I am catchingup but I will reply now even if it's been addressed as I know
how FRUSTRATING it can be to have a question unresponded to:  Ther is not a
danger to the child of a women in donating her bone marrow for a potential
recipient as the "team" that harvests the marrow removes it with a bore
type needle from the iliac crests of the donor. It does however involve
some type of anesthesia, either general or for the stong at heart local or
perhaps regional like an epidural ask the team your options..... the safest
short acting general often used for premies and neonates for surgery is
Sufentanyl or Fentanyl (Su- bing the shortest acting the other concerns is
the "rundaown" feeling many may feel for a few days afterwrds fatigue etc.
but this is not dangerous to the donor or brfed infant, I'm not sure how
strict the rules are for each team in their harvesting criteria they are
rather strict in terms of protectiona for the recipient s in virus free
condition and free of any drugs otc or prescription they do use smokers as
was my brother in law who donated for my husband.... he had to have a clean
slate but I never would have guessed they would have chosen my Bro in law
as he had a long history of alcoho use drugs and women but had been "clean"

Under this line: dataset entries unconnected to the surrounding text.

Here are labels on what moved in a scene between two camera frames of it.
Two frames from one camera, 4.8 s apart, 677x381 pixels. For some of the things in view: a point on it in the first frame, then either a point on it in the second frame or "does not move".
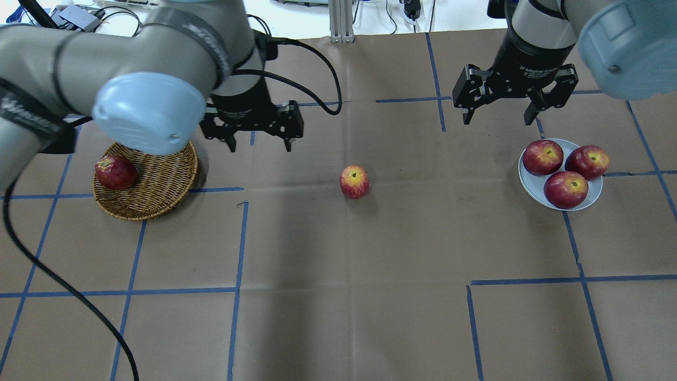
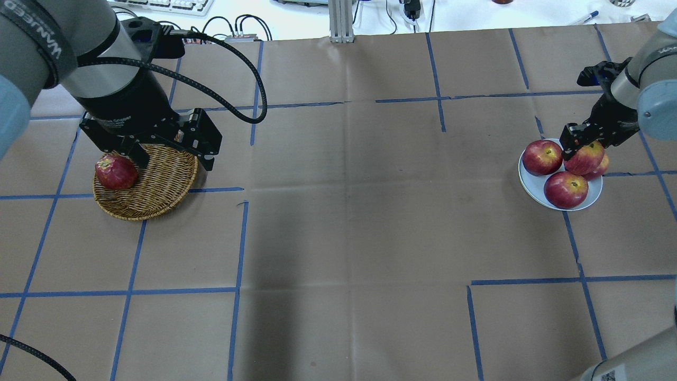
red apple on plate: [565, 190] does not move
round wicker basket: [163, 181] does not move
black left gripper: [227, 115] -> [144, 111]
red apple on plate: [542, 157] does not move
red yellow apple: [354, 182] -> [587, 160]
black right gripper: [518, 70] -> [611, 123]
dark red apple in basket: [116, 172] does not move
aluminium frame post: [341, 21] does not move
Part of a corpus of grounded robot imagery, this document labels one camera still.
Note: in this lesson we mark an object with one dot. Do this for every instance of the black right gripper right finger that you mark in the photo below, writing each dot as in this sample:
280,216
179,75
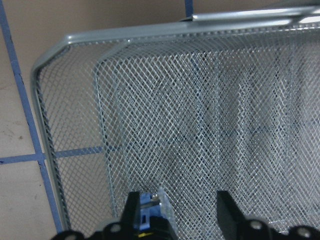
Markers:
230,218

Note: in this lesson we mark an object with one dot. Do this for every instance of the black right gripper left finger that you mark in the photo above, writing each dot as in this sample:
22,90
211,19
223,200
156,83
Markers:
131,214

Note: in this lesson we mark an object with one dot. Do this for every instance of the silver wire mesh shelf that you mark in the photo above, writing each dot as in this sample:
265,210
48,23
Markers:
225,101

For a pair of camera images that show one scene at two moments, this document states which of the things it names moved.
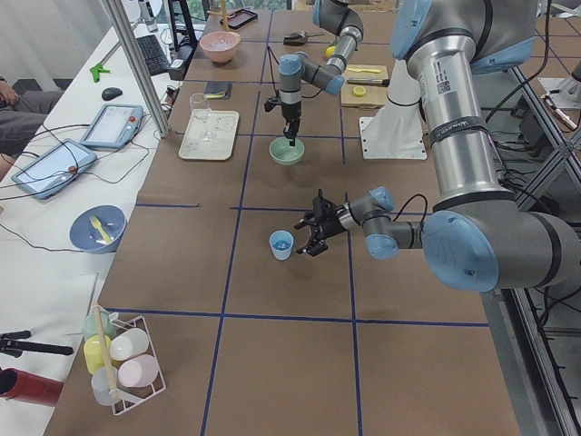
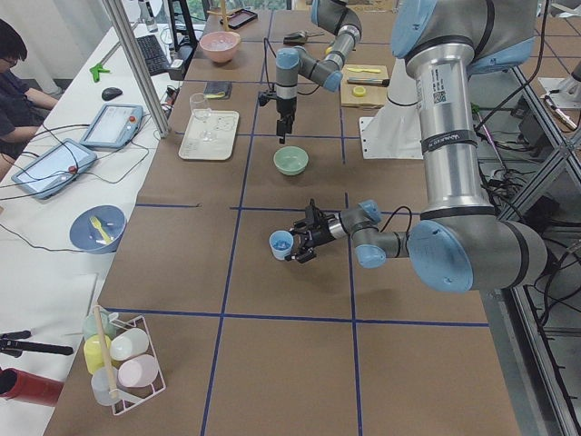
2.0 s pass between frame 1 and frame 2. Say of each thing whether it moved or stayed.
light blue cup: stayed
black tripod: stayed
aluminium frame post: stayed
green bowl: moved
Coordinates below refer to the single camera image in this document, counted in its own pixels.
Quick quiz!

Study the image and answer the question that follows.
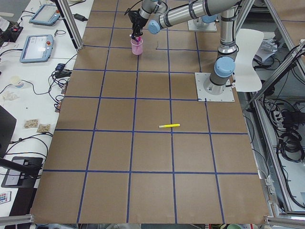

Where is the yellow highlighter pen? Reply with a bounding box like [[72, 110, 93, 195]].
[[158, 124, 181, 128]]

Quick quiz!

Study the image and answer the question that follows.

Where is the aluminium frame post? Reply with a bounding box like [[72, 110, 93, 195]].
[[54, 0, 83, 50]]

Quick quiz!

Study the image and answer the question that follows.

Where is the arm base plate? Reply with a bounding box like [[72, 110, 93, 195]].
[[195, 73, 235, 102], [187, 19, 217, 32]]

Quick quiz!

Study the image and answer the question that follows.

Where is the pink mesh cup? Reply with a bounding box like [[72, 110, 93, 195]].
[[131, 39, 143, 55]]

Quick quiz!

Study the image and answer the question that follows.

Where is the white plastic chair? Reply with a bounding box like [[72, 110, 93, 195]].
[[233, 29, 264, 92]]

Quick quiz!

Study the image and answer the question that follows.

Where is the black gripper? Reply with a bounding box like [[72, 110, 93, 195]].
[[128, 9, 148, 40]]

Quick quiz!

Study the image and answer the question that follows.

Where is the black power adapter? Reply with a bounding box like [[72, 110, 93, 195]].
[[73, 13, 88, 21]]

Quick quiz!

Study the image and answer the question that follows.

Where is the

for at least 3 years  so they picked him out of a pool of 4 potential
donors however. Women who have born a child or heve been pregnant including
abortions can be rejected because they carry markers in their blood that
come from any pregnancy (that had it's own blood type) that can cause graft
versus host disease in the recipient AND THIS IS POTENTIALLY FATAL TO THE
RECIPIENT PATIENT, The extensive testing the team does on the blood of the
potential donor will rule out it's use if it has too many conflicting
components called HLA typing (human leukocyte antigens)  No one will be
informed of the reasons any donor is rejected for transplant unless a
disease is discovered that could be unknown or undiscovered ie HIV only
thenn will the donor be informed. This is a very controlled and ethically
bound system. The biggest disaster is that  there are TOO FEW BONE MARROW
DONORS FOR TOO MANY NEEDY PATIENTS especially DONORS OF COLOR
African-American, Native American, Asian, Hispanic and Mediterranean
PLEASE DONATE AND PLACE YOUR BLOOD ON THE NATIONAL REGISTERY speak to your
local blood bank.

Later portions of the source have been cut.